ミネルヴァの流麗な目が、自然と優しい弧へと変わる中、お茶会室の中に設置された転移陣が輝きを放つ。
治まる光の中から一歩進み出たのは、片側にまとめた栗色の髪を僅かに揺らし、銀に輝く丸盆の上に三枚の皿を乗せた女性、オリーブであった。
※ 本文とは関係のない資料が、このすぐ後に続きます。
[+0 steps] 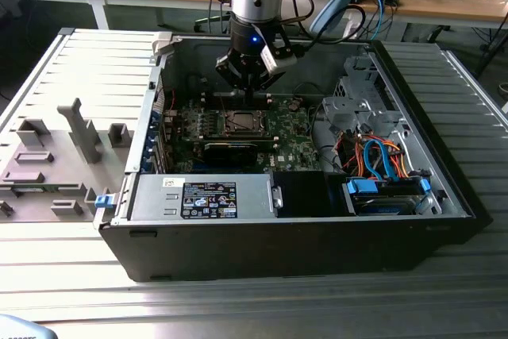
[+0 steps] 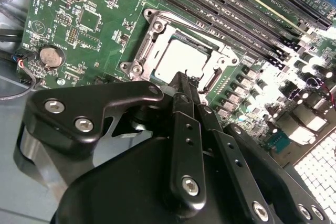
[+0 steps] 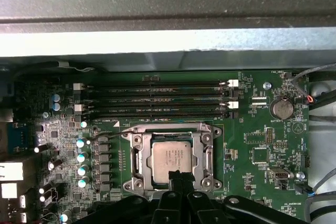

「おかえりなさいませ、ミュール様。お約束通り、タルトをご用意致しました」
「ありがとう、オリーブ。そして、ただいま」
落ち着きを見せるオリーブの瞳の奥が、色鮮やかに揺れている事を、ミネルヴァの瞳は逃さなかった。
それが、ミネルヴァの唇を柔らかに動かす。
「さぁ、三人でお茶にしましょう。≪我が宝をこの手に≫、≪自然の息吹≫よ」
ミネルヴァの言葉一つで、丸卓に椅子が増え、卓の上にカップが現れた。
そして、三つのカップの上、虚空より流れ落ちる茶が、カップの内側に当たり、お茶会室に香気を広げる。
「オリーブさんのタルト、私も好きよ」
「ありがとうございます」
「フフフッ……」
ミネルヴァは、自分の側から離れ、席へと向かうメリィディーアを、配膳を進めるオリーブを見つめ、自身も席につきながら、白と黒のフクロウへ意識を繋げた。
ミネルヴァは、二羽のフクロウへ心の中で呟く。
『ただいま』
ほぅ、ほぅと返るフクロウの穏やかな声を聞きながら、ミネルヴァは茶の満ちたカップを持ち上げた。
二つの視線が見つめている事を知りながらも、ミネルヴァは、ただただ、友との茶会に心を躍らせていた。
氷の女王でもなく、守護の聖女でもない、ミュール・ラ・ディーヌ・ミネルヴァという、一人の人間として。